There are several things you can filter with a recommendation engine. You can filter on what a particular user has bought before (in your case, which features have been present in the products they have bought). You can also filter on social groupings--users like them, or on product groupings--other products like the ones you have sold before. I'd recommend that you first cluster the products, and then map the individual or groups to the features in that cluster of products. So, you'll end up with a recommendation engine that says: people who bought items with this feature also bought items with these features. Then, you can create an engine for known users: you tend to buy products with these features, here are some more items like those. Finally, you can build an engine for groups: people like this tend to buy products with these features.
With several models in hand, your system can turn to the appropriate one, depending on what they know at the moment: known user, known user group, or just known browsing history.
Since you are recommending batches of more unique products, you'll want to add an additional model after you get your recommendations that will filter out inappropriate recommendations. This model will represent compatibility. A new game using the same console that the user used before is more compatible than another console.
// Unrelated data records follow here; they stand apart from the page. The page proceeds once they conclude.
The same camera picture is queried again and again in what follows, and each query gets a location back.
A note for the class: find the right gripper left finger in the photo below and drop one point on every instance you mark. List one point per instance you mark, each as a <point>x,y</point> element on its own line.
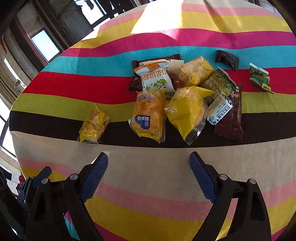
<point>91,176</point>

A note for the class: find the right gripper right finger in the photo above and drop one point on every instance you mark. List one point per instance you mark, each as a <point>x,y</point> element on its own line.
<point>206,176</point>

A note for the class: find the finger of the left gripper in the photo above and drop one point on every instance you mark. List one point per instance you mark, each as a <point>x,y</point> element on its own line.
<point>28,190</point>

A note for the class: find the brown hazelnut chocolate bar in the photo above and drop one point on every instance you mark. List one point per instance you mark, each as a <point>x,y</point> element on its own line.
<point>230,125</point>

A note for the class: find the yellow snack packet far left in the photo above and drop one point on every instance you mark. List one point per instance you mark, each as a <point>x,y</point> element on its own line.
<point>94,126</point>

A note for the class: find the white blue milk packet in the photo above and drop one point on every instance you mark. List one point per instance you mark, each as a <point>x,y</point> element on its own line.
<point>218,109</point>

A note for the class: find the large yellow snack packet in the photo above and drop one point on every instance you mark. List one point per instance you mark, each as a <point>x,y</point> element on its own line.
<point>187,111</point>

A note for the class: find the orange bread packet blue heart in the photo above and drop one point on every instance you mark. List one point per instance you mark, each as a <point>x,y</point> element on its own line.
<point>149,118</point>

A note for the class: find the green pea packet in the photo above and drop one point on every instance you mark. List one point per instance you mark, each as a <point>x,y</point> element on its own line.
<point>220,83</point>

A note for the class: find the brown chocolate bar rear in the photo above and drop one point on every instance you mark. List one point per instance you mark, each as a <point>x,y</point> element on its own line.
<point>136,83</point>

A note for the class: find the yellow bread packet rear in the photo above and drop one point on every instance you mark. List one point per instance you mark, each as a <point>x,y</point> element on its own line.
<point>193,73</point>

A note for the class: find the small green nut packet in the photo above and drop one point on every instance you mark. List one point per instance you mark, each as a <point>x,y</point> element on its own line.
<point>260,77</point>

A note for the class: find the white ginkgo snack packet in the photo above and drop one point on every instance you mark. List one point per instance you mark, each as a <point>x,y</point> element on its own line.
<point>156,78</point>

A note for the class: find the small black snack packet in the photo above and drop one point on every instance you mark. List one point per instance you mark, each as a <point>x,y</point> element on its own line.
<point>228,59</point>

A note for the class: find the dark window frame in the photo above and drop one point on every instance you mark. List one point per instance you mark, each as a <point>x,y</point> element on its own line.
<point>34,33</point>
If they bought a new car last month, you wouldn't recommend a new car, but maybe a package of ten car washes.
You could use several different concepts for this last model. If you are going to add explicit knowledge to your model that's in people's heads, you may want to build a belief network that filters out inappropriate recommendations. If you are going to use collective intelligence, you could use simple regression, a support vector machine, or an artificial neural network. I would go with the easiest to implement filter and not worry about choosing the first model you build. You'll probably build a handful of models before you settle on one giving you good results with appropriate effort.
Your filtering model will go through a test phase where you make a recommendation, filter it for appropriateness, then filter it again with some sort of human intervention--a set of "answers" you want your filter to learn, or just a human being double-checking results. Then you'll retrain your filter with the updated results, resample and test again.
As far as the recommendation engine goes, you can do SVD with the GNU scientific library (bindings available for about any platform). You could also choose the Mahout recommendation engine (part of the Hadoop world) if you are going to be using big data. For the filter, you may want to look at apophenia, libsvm, or FANN.
You could also choose to work in an analytics framework for a while until you feel like you've got a handle on things. Some to choose from are Weka, R, Octave, Matlab, Maple, and Mathematica. I think I've listed those in terms of price first, then ease of use.
As far as resources, there are a few good introductory books: Collective Intelligence, Mahout (MEAP from Manning), Data Mining (all about Weka), and Modeling with Data (apophenia reference).
My last thought is that however sophisticated you do or don't get with your recommendation engine, most of the value is in the user experience. One of the people from Amazon wrote that their recommendation engines worked best when they told the user why they were making a recommendation. That helps the user quickly adopt your reasoning (an emotive response to their old and good purchase), or reject it and keep going (they already have something like that, they don't need another one).
Personally I prefer Ruby, but Ruby, Python and Perl can easily connect to MySQL.
One of the reasons I like Ruby is its Sequel gem which is a very powerful ORM, making database access very easy to manage. If you go with a MVC, Ruby has Rails which favors ActiveRecord as its ORM, which also makes it easy to talk to MySQL. There's also Sinatra and Padrino, which are a bit lighter weight ORMs, but very capable too. They're more DB agnostic out of the box and nicely integrate with Sequel.